EC2 Update - Virtual Private Clouds for Everyone - jeffbarr
http://aws.typepad.com/aws/2013/03/amazon-ec2-update-virtual-private-clouds-for-everyone.html

======
RyanGWU82
This isn't getting much attention on HN, but this is a Big Deal.

It's important to be on Virtual Private Cloud for a few reasons. Here are a
few:

1\. VPC gets you out of the EC2 private IP space, and lets you configure
instances without public IPs either. This helps prevent accidental
misconfigurations, like accidentally letting the whole world connect to your
Memcache.

2\. If you want to connect a VPN to your physical infrastructure, or to
connect servers across multiple regions, VPC makes that _much_ easier.

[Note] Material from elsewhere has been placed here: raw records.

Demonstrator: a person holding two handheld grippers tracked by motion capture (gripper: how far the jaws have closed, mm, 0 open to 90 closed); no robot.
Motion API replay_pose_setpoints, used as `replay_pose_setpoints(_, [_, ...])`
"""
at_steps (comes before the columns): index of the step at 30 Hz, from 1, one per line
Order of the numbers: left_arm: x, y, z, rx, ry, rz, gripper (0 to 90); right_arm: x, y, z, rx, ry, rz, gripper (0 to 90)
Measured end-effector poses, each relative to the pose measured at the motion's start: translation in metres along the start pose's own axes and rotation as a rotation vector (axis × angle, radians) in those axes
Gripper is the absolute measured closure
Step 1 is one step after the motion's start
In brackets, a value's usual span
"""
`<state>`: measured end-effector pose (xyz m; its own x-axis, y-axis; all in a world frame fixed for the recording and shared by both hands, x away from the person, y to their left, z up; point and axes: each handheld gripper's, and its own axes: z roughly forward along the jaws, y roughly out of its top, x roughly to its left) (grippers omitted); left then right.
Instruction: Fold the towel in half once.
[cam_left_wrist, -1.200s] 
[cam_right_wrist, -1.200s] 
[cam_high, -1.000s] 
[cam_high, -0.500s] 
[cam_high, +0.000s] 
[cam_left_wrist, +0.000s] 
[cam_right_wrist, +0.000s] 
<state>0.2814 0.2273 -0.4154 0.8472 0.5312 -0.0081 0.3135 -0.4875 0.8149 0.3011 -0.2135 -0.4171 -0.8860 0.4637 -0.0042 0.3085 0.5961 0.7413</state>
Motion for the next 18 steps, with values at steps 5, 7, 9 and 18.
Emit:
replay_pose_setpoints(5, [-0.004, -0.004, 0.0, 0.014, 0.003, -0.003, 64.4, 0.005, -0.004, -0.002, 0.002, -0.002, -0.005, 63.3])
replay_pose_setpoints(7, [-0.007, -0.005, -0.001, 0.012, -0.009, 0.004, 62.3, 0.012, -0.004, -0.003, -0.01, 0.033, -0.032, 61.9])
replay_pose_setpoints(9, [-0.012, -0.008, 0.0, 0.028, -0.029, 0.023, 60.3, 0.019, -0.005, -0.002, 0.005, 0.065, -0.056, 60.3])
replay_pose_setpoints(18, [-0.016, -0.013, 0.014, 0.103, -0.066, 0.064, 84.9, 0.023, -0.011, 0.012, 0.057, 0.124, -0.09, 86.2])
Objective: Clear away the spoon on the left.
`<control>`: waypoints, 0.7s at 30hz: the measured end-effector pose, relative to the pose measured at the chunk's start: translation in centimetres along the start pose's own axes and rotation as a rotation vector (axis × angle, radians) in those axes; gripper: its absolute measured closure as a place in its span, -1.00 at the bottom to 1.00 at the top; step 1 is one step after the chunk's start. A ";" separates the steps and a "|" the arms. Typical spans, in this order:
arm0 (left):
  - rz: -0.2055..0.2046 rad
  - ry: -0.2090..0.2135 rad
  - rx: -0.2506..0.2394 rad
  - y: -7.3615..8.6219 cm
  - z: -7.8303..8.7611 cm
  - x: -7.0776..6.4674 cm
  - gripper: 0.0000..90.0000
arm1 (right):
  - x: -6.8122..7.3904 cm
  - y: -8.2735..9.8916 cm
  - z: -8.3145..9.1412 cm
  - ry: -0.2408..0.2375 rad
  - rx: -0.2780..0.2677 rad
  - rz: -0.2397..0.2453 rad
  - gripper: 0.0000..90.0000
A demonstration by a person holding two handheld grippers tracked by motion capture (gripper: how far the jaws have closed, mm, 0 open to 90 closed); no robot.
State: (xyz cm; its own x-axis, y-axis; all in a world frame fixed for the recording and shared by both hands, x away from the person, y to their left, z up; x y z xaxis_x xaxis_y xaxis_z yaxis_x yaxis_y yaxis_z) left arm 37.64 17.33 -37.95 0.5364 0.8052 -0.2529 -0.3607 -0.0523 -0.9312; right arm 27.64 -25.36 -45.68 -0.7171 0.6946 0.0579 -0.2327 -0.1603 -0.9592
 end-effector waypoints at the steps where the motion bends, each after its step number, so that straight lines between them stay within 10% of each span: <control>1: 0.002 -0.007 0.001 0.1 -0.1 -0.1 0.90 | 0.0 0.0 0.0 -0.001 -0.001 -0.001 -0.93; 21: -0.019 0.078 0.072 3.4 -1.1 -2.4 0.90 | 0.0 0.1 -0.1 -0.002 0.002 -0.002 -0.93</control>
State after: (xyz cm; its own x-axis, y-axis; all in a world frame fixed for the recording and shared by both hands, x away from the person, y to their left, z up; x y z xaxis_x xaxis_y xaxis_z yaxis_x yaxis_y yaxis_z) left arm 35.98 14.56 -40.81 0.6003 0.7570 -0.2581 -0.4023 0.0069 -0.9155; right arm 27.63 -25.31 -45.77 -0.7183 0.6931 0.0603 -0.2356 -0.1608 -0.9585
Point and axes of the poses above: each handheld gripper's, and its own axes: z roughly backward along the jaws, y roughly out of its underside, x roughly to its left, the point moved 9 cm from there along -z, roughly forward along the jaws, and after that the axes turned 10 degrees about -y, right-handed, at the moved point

3\. Amazon's stopped launching new networking features on standard EC2, so if
you want to do things like change the security group of a running instance,
you can only do that in VPC.

The problem is, most startups don't think about VPC prior to launching,
because these things don't matter much when you're just starting out. But
unlike most early ops shortcuts, it's a _huge_ pain to migrate to VPC later.
It's basically the same effort as moving data centers, except for actually
carrying servers around in your hatchback.

Now new customers won't have to think about VPC upfront, but also won't have
to go through a messy and time-consuming migration. Although this won't help
existing EC2 deployments, this is a huge win for new AWS customers.